La via italiana alle staminali

Marco Cappato

"Riaffermiamo con forza che l’embrione non è un oggetto su cui si possano compiere esperimenti": così è scritto nell’Agenda bioetica del governo presentata da Sacconi, Fazio e Roccella, che favoleggiano di una “via italiana alle staminali”. Cioè di una ricerca scientifica amputata della sperimentazione sulle staminali embrionali. Non importa, a loro, il fatto che nemmeno la legge 40 proibirebbe quel filone di ricerca, o che la Food and Drug administration statunitense abbia autorizzato la sperimentazione sull’uomo. Né importano loro i passi avanti della ricerca sulle embrionali in tutto il mondo (l’ultima notizia di ieri arriva da Edinburgo, dove da una linea di staminali embrionali sono stati ottenuti globuli rossi). L’importante per il governo sono i proclami ideologici, accompagnati da una gestione discriminatoria dei finanziamenti alla ricerca, dai quali gli esperimenti sulle embrionali sono esclusi.
È la stessa tecnica ricattatoria applicata da Sacconi e Formigoni nei confronti delle cliniche disponibili a rispettare le sentenze della magistratura nei confronti di Eluana e Beppino Englaro. E infatti, l’Agenda bioetica se la prende con le decine di Comuni che hanno scelto di fornire un servizio ai loro cittadini che vogliono redigere il proprio testamento biologico: non importa, a loro, il fatto che quei cittadini stiano semplicemente esercitando un diritto costituzionale, come la giurisprudenza nei casi Welby e Englaro ha confermato.
Che al governo tutto ciò non importi, non può stupire, vista l’evidente strumentalità dell’operazione per rinsaldare i rapporti con il Vaticano e mettere in difficoltà Fini. Che al loro fianco si schieri l’Udc dei Volonté neanche stupisce, e nemmeno che ci sia un pezzo di Partito democratico, dai Fioroni ai D’Ubaldo, che scelgono di salutare come fatto positivo il “dialogo” proposto da Sacconi su questi temi. Se tutto ciò è (quasi) scontato, la domanda che resta da fare è: dov’è l’opposizione? E non è un quesito che sollecita l’elaborazione di posizioni ufficiali “condivise”, cioè espressione di mediazioni ottenute attraverso ambiguità lessicali. Ciò che manca, è la voce e l’azione di chi intende opporsi alla realizzazione concreta di un progetto che, per quanto propagandistico, può aggravare le già penose condizioni della ricerca e della libertà di scelta in Italia.

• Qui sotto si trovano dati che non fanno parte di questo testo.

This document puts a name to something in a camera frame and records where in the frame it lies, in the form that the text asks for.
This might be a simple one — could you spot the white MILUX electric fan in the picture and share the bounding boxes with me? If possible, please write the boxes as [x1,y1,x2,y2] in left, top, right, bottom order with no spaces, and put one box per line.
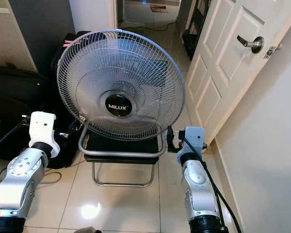
[57,29,186,142]

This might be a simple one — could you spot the black suitcase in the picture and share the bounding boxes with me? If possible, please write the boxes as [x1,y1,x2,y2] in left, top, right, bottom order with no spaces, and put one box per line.
[0,63,83,169]

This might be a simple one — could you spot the black bag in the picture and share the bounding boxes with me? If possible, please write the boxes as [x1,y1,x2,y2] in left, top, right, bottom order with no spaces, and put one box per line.
[50,31,97,98]

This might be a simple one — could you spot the white panel door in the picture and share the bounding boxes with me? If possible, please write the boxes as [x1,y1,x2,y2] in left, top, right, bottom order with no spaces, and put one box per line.
[184,0,291,145]

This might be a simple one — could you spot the pink ribbon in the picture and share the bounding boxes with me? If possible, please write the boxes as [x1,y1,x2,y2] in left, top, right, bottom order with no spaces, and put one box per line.
[63,39,84,48]

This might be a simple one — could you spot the grey robot left foot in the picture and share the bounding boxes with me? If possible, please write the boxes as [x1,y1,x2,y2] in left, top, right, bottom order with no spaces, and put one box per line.
[74,226,101,233]

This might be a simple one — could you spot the black hallway shelf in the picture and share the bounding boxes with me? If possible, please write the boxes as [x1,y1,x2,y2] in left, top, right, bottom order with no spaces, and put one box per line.
[182,0,211,61]

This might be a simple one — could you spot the dark grey cabinet panel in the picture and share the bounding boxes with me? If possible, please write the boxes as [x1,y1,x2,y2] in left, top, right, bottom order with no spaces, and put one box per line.
[9,0,76,73]

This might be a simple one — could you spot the brown flat box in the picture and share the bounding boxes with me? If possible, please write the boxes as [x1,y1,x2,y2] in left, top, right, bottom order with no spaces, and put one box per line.
[149,4,169,14]

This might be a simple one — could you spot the silver door latch plate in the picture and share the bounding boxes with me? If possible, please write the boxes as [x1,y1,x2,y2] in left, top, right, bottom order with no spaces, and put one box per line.
[264,43,283,60]

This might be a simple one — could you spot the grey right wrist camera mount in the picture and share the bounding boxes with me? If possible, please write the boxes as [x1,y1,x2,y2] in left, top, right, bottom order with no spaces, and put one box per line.
[184,126,206,152]

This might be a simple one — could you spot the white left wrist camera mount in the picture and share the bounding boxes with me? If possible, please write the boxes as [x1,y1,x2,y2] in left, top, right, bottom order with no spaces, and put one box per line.
[29,111,60,155]

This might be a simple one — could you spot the black chair with chrome frame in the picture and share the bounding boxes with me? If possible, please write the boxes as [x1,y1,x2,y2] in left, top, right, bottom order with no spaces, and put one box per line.
[79,121,167,188]

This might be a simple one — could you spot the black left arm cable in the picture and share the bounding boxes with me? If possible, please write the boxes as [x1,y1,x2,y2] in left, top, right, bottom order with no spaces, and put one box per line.
[0,116,32,155]

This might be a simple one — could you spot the silver lever door handle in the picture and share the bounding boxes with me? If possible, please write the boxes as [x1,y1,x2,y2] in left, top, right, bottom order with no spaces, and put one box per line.
[237,34,265,54]

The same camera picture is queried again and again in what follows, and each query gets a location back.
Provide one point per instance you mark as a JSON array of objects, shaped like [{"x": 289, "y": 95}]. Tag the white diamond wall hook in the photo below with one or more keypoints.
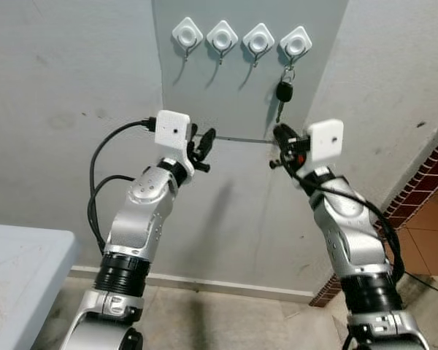
[
  {"x": 258, "y": 39},
  {"x": 187, "y": 33},
  {"x": 222, "y": 36},
  {"x": 296, "y": 42}
]

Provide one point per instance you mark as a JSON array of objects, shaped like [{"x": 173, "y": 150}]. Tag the white skirting board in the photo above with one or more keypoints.
[{"x": 226, "y": 286}]

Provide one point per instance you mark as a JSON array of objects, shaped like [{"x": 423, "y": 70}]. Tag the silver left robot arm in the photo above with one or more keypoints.
[{"x": 135, "y": 226}]

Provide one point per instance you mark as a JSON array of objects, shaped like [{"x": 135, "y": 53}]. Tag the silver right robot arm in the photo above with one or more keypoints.
[{"x": 354, "y": 240}]

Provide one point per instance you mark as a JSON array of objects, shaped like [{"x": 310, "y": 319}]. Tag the white plastic folding table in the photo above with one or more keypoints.
[{"x": 22, "y": 284}]

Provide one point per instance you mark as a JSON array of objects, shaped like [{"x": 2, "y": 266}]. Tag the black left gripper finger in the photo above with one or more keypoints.
[
  {"x": 206, "y": 142},
  {"x": 193, "y": 137}
]

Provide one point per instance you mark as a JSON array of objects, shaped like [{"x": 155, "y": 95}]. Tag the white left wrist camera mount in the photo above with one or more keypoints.
[{"x": 171, "y": 130}]

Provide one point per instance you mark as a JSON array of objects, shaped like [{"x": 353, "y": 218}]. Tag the red brick tile border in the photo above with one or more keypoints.
[{"x": 416, "y": 186}]

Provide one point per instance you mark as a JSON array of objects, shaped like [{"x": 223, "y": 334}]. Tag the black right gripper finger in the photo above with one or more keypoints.
[
  {"x": 279, "y": 137},
  {"x": 292, "y": 135}
]

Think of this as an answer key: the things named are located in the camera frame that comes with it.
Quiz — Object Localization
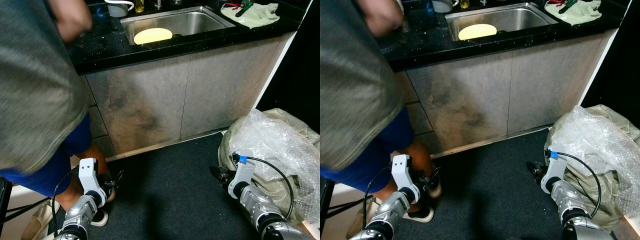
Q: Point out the person's hand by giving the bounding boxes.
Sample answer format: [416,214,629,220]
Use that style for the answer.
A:
[357,0,405,37]
[48,0,94,44]

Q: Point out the person's bare leg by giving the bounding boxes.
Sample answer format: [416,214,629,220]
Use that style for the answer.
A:
[54,144,109,212]
[372,138,434,202]

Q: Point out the olive cloth bag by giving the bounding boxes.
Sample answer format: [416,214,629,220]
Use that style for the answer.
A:
[544,103,640,232]
[218,107,321,227]

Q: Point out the dark floor mat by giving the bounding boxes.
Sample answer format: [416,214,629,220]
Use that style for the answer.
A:
[87,129,313,240]
[400,127,618,240]

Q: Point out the person's blue shorts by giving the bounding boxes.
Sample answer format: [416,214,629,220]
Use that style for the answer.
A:
[320,107,415,194]
[0,114,94,198]

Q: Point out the clear bubble wrap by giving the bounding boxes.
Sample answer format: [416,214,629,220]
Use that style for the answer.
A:
[550,104,640,220]
[227,108,321,227]

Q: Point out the beige slipper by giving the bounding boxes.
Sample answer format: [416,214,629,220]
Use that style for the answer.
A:
[22,202,57,240]
[352,199,377,240]

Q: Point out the grey cabinet door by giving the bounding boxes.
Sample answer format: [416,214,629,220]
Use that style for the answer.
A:
[180,32,297,139]
[507,29,619,136]
[84,52,192,157]
[404,49,514,152]

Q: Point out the person's grey shirt torso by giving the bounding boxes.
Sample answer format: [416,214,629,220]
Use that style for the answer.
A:
[0,0,92,174]
[320,0,406,172]

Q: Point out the pale yellow plate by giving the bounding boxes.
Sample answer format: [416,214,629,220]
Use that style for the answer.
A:
[457,23,499,42]
[133,27,174,45]

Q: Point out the stainless steel sink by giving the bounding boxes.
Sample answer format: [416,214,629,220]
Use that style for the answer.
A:
[444,2,560,42]
[120,5,237,46]

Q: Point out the pale green cloth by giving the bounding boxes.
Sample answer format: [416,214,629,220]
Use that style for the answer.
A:
[544,0,604,26]
[220,2,281,30]

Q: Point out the white cup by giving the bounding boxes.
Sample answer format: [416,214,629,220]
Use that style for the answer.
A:
[104,0,136,19]
[430,0,455,14]

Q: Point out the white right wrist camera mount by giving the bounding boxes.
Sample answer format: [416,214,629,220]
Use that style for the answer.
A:
[540,145,569,194]
[227,149,256,200]

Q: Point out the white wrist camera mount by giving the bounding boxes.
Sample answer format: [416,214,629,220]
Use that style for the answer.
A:
[227,149,256,200]
[540,145,569,194]
[78,158,107,207]
[391,154,420,203]

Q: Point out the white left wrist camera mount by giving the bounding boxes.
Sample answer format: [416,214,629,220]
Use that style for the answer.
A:
[391,154,420,203]
[78,158,107,207]

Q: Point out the black blue-plug right arm cable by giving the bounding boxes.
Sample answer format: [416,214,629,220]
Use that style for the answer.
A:
[546,147,602,219]
[232,152,295,222]

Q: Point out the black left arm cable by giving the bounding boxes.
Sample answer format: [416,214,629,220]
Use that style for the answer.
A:
[51,167,81,237]
[364,162,394,232]

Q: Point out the black stool frame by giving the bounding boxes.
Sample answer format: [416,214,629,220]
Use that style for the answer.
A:
[320,177,368,237]
[0,177,52,227]

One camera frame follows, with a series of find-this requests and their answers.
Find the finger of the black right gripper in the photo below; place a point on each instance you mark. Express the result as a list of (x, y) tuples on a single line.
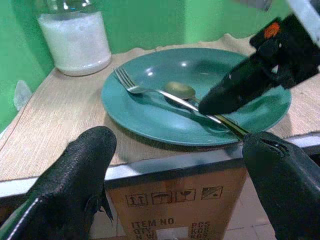
[(232, 92)]

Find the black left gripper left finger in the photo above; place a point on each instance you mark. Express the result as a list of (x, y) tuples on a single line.
[(62, 180)]

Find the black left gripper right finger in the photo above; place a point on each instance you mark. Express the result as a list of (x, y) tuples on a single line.
[(287, 185)]

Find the golden metal spoon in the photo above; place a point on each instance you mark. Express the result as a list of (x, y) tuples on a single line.
[(180, 89)]

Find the silver metal fork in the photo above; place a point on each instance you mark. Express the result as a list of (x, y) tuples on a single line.
[(131, 86)]

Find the beige woven placemat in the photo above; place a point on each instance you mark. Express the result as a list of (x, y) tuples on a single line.
[(62, 105)]

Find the round green plate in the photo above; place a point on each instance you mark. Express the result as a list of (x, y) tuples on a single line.
[(155, 117)]

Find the clear plastic piece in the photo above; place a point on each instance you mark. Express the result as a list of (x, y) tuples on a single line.
[(23, 93)]

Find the brown printed cardboard box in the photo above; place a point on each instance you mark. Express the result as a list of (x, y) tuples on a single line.
[(175, 212)]

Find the glass jar of white grains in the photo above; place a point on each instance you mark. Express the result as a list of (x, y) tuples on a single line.
[(75, 42)]

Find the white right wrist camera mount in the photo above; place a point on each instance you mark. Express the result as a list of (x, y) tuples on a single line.
[(307, 15)]

Gli unici a contrastare nei fatti l’Agenda bioetica sono i soggetti politici della galassia del Partito radicale, condannati all’inesistenza dalla televisione del regime di destra e di sinistra, ai quali si aggiungono voci coraggiose di Futuro e libertà, come quella del radicale Benedetto Della Vedova. L’assenza di confronto nel Pd e nella sinistra, la rinuncia persino a cercare al proprio interno compromessi seri, cioè basati su proposte e iniziative concrete, è il prodotto inevitabile di una strategia che vede i tanti capi delle opposizioni ufficiali molto attivi nel gioco della simulazione di futuribili nuove maggioranze, ma incapaci di imporre nell’agenda politica obiettivi ampiamente “condivisi” (qui ci sta bene) dai propri elettori e non solo, come nel caso della laicità.
In questo modo, le opposizioni in generale, e il Partito democratico in particolare, si autoriducono a un ruolo subalterno rispetto al governo, allontanando ulteriormente l’interesse dei cittadini rispetto agli esiti delle manovre politicistiche.
Contrapporre all’Agenda da stato (bio)etico un’Agenda laica della ricerca e della medicina sarebbe una delle strade da seguire per dare un contenuto alla tanto invocata, e per nulla praticata, strategia dell’alternativa.